> **TASK BRIEF**
Tell how many lines in the listing below contain the word "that", giving the number alone.

> **RECORDS SUPPLIED**

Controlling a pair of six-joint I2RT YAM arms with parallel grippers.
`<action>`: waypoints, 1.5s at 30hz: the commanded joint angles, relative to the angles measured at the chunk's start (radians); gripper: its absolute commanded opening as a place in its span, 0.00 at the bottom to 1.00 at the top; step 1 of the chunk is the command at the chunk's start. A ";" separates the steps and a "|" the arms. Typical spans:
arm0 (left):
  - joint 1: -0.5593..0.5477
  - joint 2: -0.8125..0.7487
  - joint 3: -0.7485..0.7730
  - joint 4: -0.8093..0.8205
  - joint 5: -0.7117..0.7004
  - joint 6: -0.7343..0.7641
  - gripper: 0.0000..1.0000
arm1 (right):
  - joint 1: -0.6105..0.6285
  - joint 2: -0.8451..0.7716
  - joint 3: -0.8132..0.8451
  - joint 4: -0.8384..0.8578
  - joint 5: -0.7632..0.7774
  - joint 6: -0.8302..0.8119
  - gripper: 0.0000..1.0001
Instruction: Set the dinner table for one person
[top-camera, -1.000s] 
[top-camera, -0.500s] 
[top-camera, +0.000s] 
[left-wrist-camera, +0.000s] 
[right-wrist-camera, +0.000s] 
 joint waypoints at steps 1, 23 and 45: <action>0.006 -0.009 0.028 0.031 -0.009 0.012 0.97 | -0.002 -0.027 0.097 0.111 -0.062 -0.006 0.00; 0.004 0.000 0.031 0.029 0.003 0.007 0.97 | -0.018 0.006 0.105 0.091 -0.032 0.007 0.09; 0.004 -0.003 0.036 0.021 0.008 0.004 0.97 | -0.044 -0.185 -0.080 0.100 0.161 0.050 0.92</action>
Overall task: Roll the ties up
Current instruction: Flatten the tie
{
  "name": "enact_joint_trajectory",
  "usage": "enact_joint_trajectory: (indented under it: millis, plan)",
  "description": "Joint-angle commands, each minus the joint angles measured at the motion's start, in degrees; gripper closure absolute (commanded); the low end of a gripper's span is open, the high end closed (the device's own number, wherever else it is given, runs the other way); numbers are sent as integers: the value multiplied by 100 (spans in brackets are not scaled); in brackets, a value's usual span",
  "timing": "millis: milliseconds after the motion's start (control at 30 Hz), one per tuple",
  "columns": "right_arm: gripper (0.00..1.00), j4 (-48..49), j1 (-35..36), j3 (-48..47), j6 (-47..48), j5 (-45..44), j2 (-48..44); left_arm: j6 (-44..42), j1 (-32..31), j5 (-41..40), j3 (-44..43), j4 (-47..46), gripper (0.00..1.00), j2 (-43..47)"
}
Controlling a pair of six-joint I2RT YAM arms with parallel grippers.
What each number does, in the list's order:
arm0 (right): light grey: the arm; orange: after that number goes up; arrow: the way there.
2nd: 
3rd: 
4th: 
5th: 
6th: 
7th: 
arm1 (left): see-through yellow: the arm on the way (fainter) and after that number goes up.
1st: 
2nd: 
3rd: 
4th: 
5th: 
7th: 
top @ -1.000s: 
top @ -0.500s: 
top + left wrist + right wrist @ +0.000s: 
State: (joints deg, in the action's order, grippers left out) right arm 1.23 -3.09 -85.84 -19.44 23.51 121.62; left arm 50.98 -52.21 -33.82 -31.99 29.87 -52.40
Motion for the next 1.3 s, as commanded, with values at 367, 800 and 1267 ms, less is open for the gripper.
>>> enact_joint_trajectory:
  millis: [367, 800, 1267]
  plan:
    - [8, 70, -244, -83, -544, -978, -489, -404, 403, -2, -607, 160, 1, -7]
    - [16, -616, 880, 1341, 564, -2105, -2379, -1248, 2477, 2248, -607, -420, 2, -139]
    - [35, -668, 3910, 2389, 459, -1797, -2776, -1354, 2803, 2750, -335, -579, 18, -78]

> **ANSWER BOX**
2